En el acto entregaron reconocimientos a vecinos que fueron parte de aquel proceso y que ya no están presentes. Sebastián París recibió, en nombre de su padre Eduardo París, una placa por su participación en la defensa de la democracia.
“Hasta el último momento luchó por un mundo mejor, más solidario. Un baluarte del amor. Ojalá quede eso en la memoria”, expresó Sebastián. Eduardo París, exconcejal y ciudadano ilustre, puso el cuerpo para sostener sus convicciones en medio de un contexto represivo. Fue además víctima de la dictadura y un referente de la lucha por los Derechos Humanos en la región.

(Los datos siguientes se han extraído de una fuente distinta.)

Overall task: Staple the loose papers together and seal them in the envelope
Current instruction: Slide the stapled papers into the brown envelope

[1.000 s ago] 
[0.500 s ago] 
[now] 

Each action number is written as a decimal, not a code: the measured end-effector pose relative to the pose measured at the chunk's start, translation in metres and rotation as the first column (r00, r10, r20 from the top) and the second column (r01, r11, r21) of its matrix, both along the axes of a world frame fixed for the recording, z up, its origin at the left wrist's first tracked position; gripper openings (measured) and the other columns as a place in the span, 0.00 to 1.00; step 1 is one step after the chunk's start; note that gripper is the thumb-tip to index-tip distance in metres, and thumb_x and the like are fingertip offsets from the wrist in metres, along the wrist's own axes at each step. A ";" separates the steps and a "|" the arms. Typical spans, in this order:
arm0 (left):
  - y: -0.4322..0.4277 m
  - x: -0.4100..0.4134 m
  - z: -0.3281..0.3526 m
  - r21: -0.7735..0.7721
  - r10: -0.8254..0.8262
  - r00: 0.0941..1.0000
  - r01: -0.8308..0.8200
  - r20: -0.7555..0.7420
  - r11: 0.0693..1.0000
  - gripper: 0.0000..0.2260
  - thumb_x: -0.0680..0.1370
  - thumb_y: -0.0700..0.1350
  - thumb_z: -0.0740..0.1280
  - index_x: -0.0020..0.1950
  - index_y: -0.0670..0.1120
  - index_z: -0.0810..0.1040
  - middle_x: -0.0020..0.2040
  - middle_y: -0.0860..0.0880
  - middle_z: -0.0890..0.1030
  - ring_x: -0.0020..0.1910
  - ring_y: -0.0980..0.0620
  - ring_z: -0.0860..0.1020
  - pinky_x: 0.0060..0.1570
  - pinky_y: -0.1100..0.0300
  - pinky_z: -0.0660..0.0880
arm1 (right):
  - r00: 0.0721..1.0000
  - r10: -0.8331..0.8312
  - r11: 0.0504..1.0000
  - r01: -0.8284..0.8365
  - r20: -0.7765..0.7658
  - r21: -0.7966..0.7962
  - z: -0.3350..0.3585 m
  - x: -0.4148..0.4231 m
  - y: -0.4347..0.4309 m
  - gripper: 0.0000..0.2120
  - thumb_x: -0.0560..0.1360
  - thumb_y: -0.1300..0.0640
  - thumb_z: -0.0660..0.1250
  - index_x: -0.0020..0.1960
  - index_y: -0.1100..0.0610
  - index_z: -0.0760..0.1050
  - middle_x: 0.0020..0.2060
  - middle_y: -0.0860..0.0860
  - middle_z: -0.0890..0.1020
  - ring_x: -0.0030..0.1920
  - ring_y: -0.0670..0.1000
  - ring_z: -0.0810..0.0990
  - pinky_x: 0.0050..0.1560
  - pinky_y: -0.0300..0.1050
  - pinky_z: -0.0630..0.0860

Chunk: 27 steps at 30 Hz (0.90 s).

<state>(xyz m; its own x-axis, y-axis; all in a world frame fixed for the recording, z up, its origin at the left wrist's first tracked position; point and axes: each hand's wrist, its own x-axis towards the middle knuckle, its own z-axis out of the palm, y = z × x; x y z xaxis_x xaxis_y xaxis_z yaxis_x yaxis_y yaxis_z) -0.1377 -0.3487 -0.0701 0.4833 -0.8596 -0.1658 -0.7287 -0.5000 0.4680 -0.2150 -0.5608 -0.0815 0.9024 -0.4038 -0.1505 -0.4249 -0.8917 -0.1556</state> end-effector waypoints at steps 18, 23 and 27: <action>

El intendente Rodrigo Buteler, quien estuvo presente, remarcó que el Cipolletazo “es una de las acciones más importantes de la historia de la ciudad en defensa de la democracia”.
“Para quienes nacimos en democracia, el sistema democrático es el bien más preciado que tenemos. La defensa de una autoridad elegida por el pueblo que se dio en 1969 es un ejemplo que debemos recordar siempre. La democracia hoy no se discute, y en Cipolletti sabemos bien lo que significa cuidarla”, afirmó.
La identidad y el sentido de pertenencia de Cipolletti se forjaron en aquel episodio: “Sin ese embate contra un gobierno no democrático, nuestra ciudad no sería la que es hoy. El Cipolletazo es, después de la fundación, el momento histórico más importante de nuestra historia”.
En 1969, bajo la dictadura de Onganía, el intendente de Cipolletti, Julio Dante Salto, se opuso a un proyecto vial impulsado por el gobierno militar de Río Negro que buscaba desviar el transporte de cargas para beneficiar a General Roca, dejando a Cipolletti fuera de la principal ruta comercial.
Su postura pública desató un conflicto con el interventor provincial, general Figueroa Bunge, que decretó su destitución el 11 de septiembre.
El 12 de septiembre, cuando enviados del gobernador llegaron para removerlo, la comunidad cipoleña reaccionó con una movilización masiva: comercios cerrados, barricadas en las calles y la expulsión de los funcionarios provinciales. La presión popular obligó a dar marcha atrás y, aunque Salto debió renunciar días después para evitar más violencia, logró imponer a su sucesor, Alfredo Chertrudi.